[Exercise instructions]: Would you return the lines that run from the start of the data below to the line with "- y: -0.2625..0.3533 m", both included, exactly as written and without pictures?

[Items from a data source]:

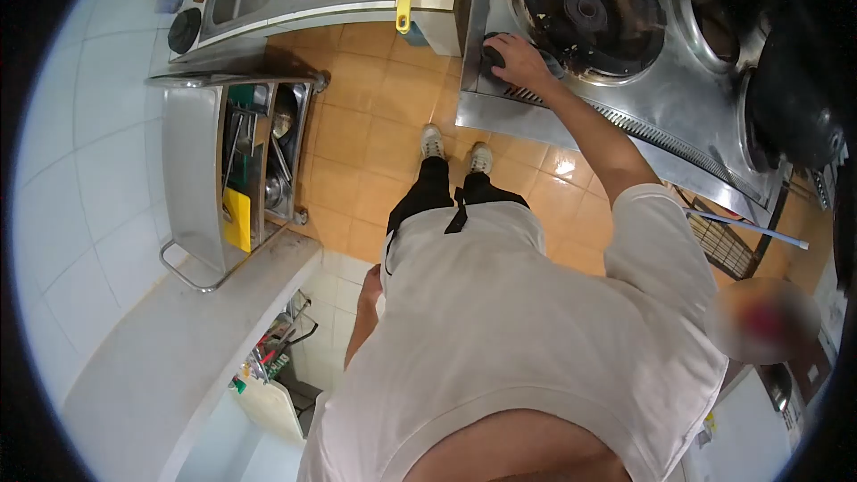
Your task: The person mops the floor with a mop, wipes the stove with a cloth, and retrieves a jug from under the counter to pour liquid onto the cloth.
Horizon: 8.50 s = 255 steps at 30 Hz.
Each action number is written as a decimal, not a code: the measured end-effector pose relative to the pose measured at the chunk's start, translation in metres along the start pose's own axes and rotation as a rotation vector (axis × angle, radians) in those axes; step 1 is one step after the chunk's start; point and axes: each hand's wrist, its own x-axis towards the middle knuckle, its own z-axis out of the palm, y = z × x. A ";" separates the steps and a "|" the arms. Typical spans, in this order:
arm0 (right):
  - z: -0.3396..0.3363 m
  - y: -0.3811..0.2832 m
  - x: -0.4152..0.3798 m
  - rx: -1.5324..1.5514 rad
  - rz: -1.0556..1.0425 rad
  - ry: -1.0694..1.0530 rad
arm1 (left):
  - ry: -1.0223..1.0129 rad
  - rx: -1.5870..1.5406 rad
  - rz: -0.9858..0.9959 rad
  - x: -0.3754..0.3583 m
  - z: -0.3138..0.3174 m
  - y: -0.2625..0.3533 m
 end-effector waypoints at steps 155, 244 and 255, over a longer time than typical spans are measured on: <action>-0.100 -0.140 0.517 0.172 -0.227 0.536 | 0.136 -0.179 0.093 0.266 -0.214 0.238; 0.005 -0.329 0.022 0.839 0.100 -0.191 | -0.565 -1.111 0.279 0.101 -0.145 0.377; 0.153 -0.256 0.002 1.167 0.816 0.096 | 0.016 -0.903 0.060 0.133 -0.244 0.369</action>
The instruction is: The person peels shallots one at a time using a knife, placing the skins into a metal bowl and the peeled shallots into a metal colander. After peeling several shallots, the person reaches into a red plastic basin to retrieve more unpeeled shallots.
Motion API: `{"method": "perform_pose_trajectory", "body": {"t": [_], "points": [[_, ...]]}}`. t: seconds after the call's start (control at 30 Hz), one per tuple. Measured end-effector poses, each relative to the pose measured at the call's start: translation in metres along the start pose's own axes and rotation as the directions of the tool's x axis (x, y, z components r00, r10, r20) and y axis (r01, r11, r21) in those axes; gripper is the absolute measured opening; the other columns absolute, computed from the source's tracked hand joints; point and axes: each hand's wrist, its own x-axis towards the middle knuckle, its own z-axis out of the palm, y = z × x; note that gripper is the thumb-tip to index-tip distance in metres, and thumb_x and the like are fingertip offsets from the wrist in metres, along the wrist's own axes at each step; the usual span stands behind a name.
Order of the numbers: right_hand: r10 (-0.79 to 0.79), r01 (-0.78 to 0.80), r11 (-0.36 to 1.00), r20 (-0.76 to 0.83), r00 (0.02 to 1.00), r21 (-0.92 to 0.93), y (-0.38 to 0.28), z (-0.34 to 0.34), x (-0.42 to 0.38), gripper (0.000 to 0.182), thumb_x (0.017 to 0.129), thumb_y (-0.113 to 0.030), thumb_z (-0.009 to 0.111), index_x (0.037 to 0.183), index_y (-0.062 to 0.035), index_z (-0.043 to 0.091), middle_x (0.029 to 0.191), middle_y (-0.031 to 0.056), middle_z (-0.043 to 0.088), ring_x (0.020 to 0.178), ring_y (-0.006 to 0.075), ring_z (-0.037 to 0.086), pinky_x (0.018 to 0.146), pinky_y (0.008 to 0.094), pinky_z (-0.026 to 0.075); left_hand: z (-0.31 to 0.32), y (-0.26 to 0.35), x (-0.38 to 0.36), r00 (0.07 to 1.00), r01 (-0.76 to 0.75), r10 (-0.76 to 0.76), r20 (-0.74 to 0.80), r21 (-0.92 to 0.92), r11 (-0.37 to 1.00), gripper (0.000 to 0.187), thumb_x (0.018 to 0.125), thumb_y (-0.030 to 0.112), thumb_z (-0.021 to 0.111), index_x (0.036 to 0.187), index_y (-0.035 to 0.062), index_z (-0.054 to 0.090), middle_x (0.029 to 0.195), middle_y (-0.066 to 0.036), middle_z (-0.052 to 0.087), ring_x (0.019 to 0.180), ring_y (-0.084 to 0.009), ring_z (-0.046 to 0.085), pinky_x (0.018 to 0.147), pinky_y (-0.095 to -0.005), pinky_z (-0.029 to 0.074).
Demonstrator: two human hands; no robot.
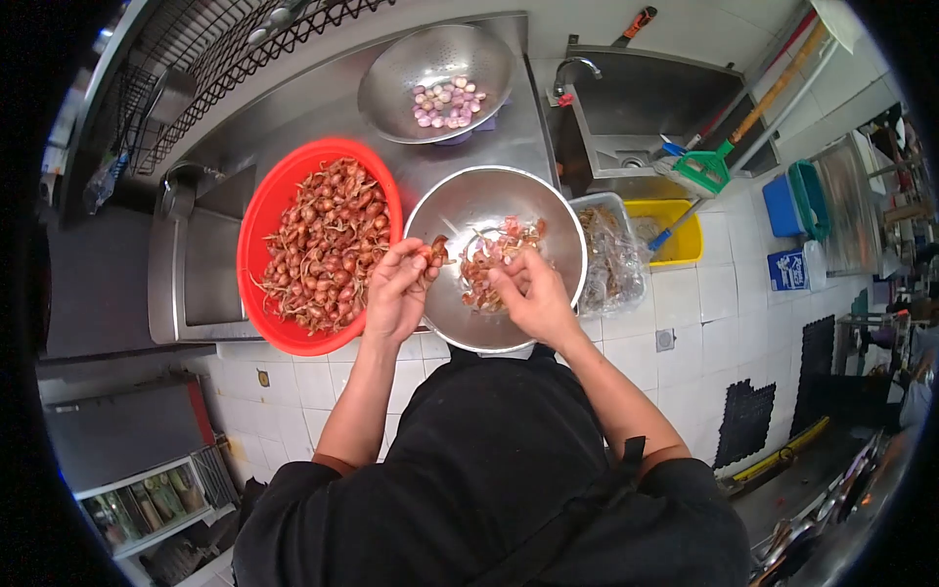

[Task output]:
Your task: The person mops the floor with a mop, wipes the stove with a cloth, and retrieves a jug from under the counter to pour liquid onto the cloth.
Horizon: 8.50 s = 255 steps at 30 Hz.
Each action number is written as a decimal, not a code: the measured end-effector pose relative to the pose measured at the chunk's start, translation in metres along the start pose's own axes and rotation as a rotation vector (axis × angle, radians) in those axes; step 1 is one step after the chunk's start; point and axes: each hand's wrist, its own x-axis towards the middle knuckle, its own z-axis out of the palm, y = z × x. A ";" separates the steps and a "|" the arms. Typical spans, in this order:
arm0 (right):
  - z: -0.3396..0.3363 m
  - y: -0.3811..0.2832 m
  - x: -0.4152..0.3798 m
  - rx: -1.5324..1.5514 rad
  - rz: -1.0556..1.0425 rad
  - ry: -1.0694..1.0530 rad
arm1 (left):
  - ry: -1.0223..1.0129 rad
  - rx: -1.5870..1.5406 rad
  - rz: -0.9858..0.9959 rad
  - x: -0.3754..0.3583 m
  - z: -0.3138..0.3174 m
  - y: -0.2625..0.3533 m

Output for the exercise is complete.